Non si è fatta attendere la secca risposta a Nordio da parte dell’Associazione nazionale magistrati per bocca del presidente Cesare Parodi: “Il Comitato è soggetto del tutto autonomo. La sua richiesta di rendere pubblici dati di privati cittadini ritengo sia contrario alle salvaguardia della loro privacy. Come socio costituente, però, posso confermarle che al Comitato è possibile fare piccole donazioni, come privati cittadini. L’unica condizione è che non si si tratti di persone con incarichi politici, non essendo quello un Comitato di tipo politico, ma di servizio alla cittadinanza sui temi del referendum”.
Analoga richiesta di elenchi non è stata fatta al Comitato per il Sì. Critiche al ministro Nordio sono arrivate dal centrosinistra che parla di atteggiamento intimidatorio.
Giusi Bartolozzi, potente capo di gabinetto di Nordio, è stata al centro delle cronache politiche in quanto indagata per false dichiarazioni ai pubblici ministeri in un filone della vicenda Almasri, il militare libico ricercato per crimini contro l’umanità. Nel suo frettoloso rilascio – con tanto di viaggio con volo di Stato verso la Libia e non all’Aja, sede della Corte Penale – le opposizioni hanno sempre sospettato un “regalo” del Governo Meloni alla Libia con la quale l’Italia tratta da anni. L’ipotesi di reato ai danni di Bartolozzi appartiene a un’indagine separata da quella su Nordio. Il nome di Bartolozzi era emerso nelle cronache in estate: era stato pubblicato uno scambio di mail in cui appariva che la capo gabinetto del Giuardasigilli chiedesse ai magistrati competenti sul caso Almasri di mantenere il massimo riserbo.

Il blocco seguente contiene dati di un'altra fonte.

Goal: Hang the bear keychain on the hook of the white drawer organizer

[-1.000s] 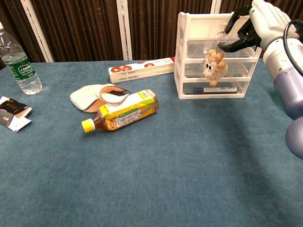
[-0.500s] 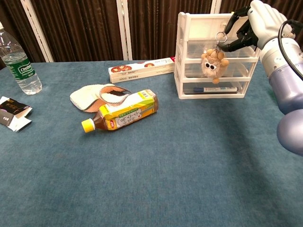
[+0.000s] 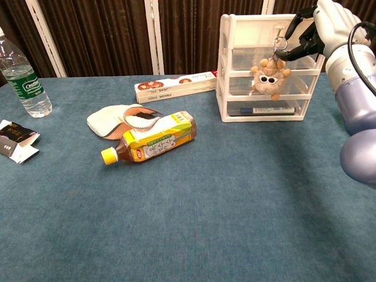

Almasri era accusato dalla Corte penale internazionale ed è ritenuto responsabile di aver coordinato, ordinato e eseguito omicidi, violenze sessuali e torture nelle strutture carcerarie di Tripoli, in particolare nella tristemente nota struttura di Mitiga, dove vengono rinchiuse migliaia migranti che sperano di raggiungere l’Europa. La vicenda del rilascio di Almasri è ancora al vaglio della Procura di Roma.